The motivation of this Kaggle competition is to apply machine learning and deep learning technique to automatically detect the presence or absence of invasive species, which can have damaging effect on the local environment and economy.
In the Kaggle Invasive Species Monitoring competition, the data set contains pictures taken in a Brazilian national forest. In some of the pictures there is Hydrangea, a beautiful invasive species original of Asia. The rest are simple background images, such as jungles, houses or even local people and animals like horses. Based on the training pictures and the labels provided, the participant should predict the presence of the invasive species in the testing set of pictures. The dataset contains 2295 training images and 1531 test images. All are color images with 866 x 1154 pixels in size. Typical examples of positive and negative examples of invasive species are shown below:
We applied VGG-16 trained on ImageNet as our pretrained model and replace the last fc-layers of the original VGG-16 net with a new fc-layer and finally a final output node with sigmoid activation, the score of which gives the prediction probability of the input images.

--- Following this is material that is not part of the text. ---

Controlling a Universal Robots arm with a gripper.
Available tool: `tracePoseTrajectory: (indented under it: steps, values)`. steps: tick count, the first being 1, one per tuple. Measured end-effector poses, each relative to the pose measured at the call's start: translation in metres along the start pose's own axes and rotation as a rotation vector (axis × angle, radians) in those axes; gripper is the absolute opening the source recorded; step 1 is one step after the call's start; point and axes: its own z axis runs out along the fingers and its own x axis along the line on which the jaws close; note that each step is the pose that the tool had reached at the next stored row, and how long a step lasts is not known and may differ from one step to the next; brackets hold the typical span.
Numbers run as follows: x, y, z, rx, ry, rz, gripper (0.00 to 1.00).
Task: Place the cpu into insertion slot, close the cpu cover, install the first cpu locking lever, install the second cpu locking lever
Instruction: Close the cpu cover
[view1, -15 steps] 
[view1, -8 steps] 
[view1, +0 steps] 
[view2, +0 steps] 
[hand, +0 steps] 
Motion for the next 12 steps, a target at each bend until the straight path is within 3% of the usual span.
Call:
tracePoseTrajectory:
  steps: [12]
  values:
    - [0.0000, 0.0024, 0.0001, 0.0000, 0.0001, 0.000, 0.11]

- Train only the added layers
- Train the added layers first and then fine-tuning a few top layers of the pretrained VGG-16 model
- Train the entire model
It might be important to include as much information of the original input as possible. Since for some amount of the training images, the invasive plant only takes a small part of the entire image. If we take random crop before resizing, it may accidentally leave out the important info.

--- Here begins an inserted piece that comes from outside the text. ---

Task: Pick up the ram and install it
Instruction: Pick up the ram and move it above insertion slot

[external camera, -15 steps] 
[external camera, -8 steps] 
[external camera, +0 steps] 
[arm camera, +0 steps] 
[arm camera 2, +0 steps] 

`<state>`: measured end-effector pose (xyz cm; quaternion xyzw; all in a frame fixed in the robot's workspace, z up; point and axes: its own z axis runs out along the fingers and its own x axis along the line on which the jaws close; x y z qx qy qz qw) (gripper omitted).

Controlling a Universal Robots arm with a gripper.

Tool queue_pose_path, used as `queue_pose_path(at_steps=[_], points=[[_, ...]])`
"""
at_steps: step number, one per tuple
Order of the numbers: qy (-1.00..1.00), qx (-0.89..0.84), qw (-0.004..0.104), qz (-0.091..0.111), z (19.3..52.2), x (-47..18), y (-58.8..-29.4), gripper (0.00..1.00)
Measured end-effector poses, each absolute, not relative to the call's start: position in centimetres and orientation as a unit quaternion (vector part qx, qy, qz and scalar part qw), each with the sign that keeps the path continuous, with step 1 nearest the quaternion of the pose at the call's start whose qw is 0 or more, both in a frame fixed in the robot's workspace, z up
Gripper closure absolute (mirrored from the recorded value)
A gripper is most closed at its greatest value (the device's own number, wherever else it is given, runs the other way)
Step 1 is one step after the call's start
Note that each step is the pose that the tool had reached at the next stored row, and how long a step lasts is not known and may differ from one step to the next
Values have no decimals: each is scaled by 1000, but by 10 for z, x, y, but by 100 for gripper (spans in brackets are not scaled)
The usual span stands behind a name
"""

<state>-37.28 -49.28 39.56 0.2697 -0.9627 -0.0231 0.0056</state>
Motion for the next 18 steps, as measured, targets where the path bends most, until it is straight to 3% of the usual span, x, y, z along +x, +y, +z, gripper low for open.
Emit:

We apply the preprocessing technique of this Kaggle post [1]1. Basically, the images are down-sized to 256 x 256 pixels, filling the short edges by zeros. The resized images are then cropped to 224 x 224 before feed into the VGG-16 model.
area, bilinear, Lanczos
This is motivated by the fact that some of the hard to predict images contain invasive plants hidden far in the background of the images. Thus it may be helpful to crop the test images at different positions and scales, and enhance the prediction by ensemble them.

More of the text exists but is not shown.